**Problem**: In the listing below, find the line with "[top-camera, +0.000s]" and the line with "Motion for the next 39", then return them and every line between them exactly, minus the pictures.

**Records for processing**:
┏━━

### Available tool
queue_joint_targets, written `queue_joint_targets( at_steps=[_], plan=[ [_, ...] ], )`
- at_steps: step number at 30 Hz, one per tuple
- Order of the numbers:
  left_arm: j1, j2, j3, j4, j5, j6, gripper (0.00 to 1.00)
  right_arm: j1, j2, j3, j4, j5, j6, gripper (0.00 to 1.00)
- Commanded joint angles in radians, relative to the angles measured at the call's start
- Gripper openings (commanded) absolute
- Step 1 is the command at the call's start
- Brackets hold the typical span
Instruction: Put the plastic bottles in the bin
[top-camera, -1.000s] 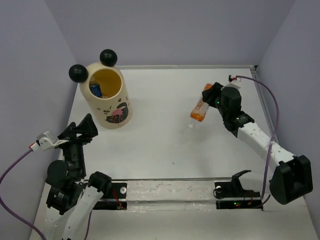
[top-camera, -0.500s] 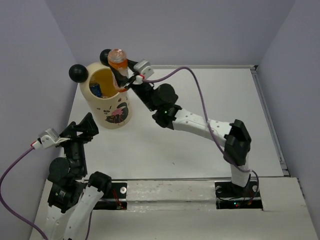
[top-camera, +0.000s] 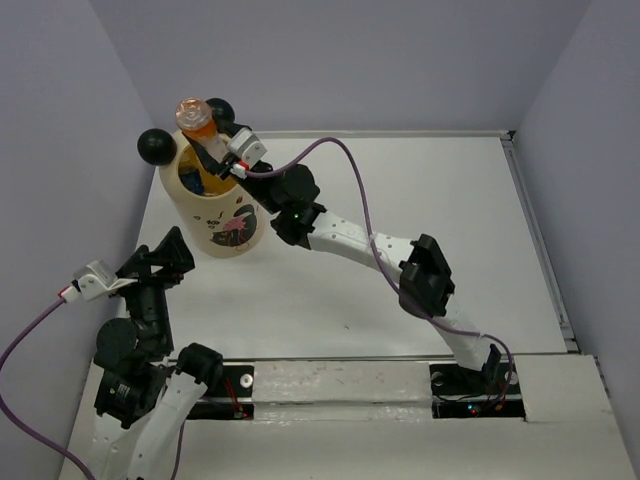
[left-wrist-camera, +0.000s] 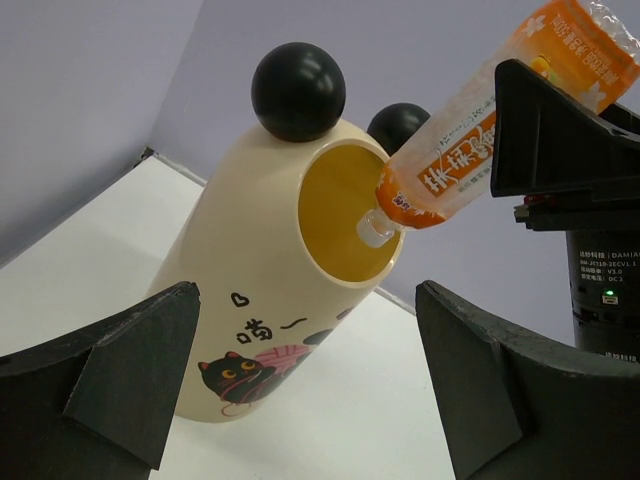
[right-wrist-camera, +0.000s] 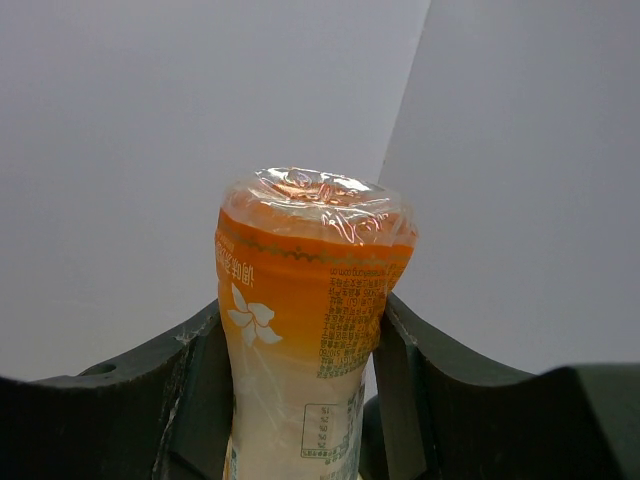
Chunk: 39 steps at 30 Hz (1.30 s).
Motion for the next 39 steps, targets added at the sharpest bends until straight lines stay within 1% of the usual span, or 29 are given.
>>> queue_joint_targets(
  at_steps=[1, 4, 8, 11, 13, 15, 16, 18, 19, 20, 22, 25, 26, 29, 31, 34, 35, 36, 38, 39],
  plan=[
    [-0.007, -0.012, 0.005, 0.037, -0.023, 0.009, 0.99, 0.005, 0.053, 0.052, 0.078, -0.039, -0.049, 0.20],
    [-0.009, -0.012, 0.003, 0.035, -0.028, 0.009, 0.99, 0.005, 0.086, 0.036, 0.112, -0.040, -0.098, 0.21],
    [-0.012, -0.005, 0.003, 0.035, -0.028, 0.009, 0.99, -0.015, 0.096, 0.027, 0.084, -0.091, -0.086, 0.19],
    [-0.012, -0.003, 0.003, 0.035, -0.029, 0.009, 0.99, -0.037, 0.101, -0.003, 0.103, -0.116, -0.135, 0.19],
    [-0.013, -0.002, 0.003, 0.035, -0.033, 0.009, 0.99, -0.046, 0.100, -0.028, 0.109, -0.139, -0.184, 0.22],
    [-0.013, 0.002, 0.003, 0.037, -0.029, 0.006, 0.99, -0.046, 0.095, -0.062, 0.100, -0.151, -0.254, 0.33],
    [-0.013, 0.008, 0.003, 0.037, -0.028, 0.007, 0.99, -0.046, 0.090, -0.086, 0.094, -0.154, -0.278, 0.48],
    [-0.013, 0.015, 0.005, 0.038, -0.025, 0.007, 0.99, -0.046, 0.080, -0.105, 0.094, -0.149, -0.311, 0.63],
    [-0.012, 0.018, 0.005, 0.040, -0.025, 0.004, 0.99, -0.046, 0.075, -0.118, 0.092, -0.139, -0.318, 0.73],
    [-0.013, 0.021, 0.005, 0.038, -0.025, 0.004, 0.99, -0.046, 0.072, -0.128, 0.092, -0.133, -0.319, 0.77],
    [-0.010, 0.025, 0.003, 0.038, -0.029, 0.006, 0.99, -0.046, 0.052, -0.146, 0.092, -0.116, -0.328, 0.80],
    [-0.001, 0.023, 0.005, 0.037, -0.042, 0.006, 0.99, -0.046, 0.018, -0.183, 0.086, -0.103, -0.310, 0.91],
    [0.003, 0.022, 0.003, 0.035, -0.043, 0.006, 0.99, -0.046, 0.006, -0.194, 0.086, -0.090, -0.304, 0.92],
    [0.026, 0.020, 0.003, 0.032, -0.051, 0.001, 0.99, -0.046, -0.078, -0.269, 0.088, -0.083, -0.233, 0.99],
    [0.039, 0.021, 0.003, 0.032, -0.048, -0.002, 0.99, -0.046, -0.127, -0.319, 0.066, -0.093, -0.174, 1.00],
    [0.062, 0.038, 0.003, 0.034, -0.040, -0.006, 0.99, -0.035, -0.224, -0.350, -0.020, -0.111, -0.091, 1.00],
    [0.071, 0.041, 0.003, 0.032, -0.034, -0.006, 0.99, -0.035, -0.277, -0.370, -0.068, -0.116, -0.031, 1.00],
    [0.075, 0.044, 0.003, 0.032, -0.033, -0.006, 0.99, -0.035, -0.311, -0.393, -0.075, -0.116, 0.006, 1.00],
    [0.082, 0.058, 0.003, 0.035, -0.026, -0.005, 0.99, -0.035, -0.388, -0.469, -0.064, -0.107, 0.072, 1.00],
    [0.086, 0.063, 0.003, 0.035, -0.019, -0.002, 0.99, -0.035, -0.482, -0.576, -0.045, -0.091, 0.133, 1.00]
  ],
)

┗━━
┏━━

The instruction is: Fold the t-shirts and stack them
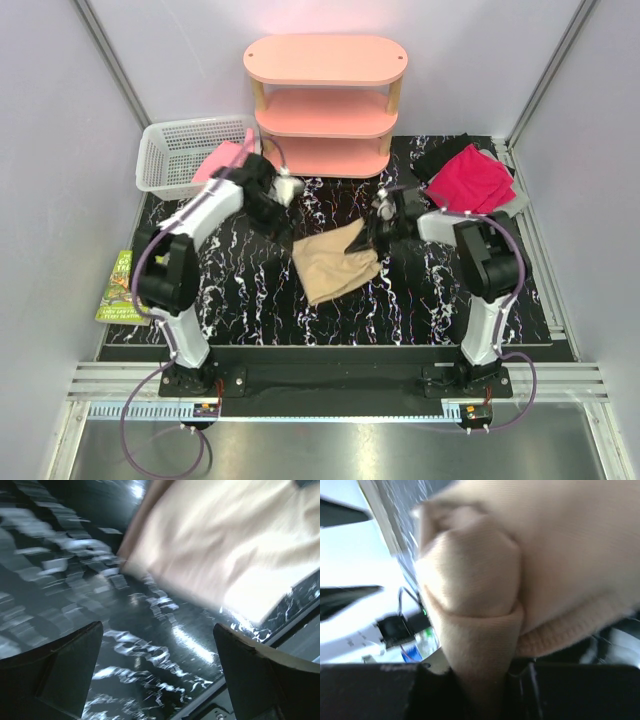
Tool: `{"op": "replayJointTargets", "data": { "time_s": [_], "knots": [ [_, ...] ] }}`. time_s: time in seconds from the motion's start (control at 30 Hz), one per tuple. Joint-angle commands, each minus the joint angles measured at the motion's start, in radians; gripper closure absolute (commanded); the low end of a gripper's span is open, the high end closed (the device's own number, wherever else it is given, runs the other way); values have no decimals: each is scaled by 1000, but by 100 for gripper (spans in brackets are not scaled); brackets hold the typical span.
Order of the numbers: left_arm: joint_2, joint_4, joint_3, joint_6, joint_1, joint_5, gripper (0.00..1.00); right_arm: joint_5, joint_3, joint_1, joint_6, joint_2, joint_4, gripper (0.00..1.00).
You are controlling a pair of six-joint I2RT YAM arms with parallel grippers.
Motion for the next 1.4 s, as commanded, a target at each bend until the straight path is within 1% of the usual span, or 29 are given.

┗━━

**Written response**:
[top-camera, +0.000s] 
[left-wrist-camera, +0.000s] 
[right-wrist-camera, +0.000s] 
Chunk: 39 steps at 30 Hz (1.30 s).
Motion for the next 39 steps, targets added at the sharpest bends until straight lines stay within 1% of the usual span, or 29 are given.

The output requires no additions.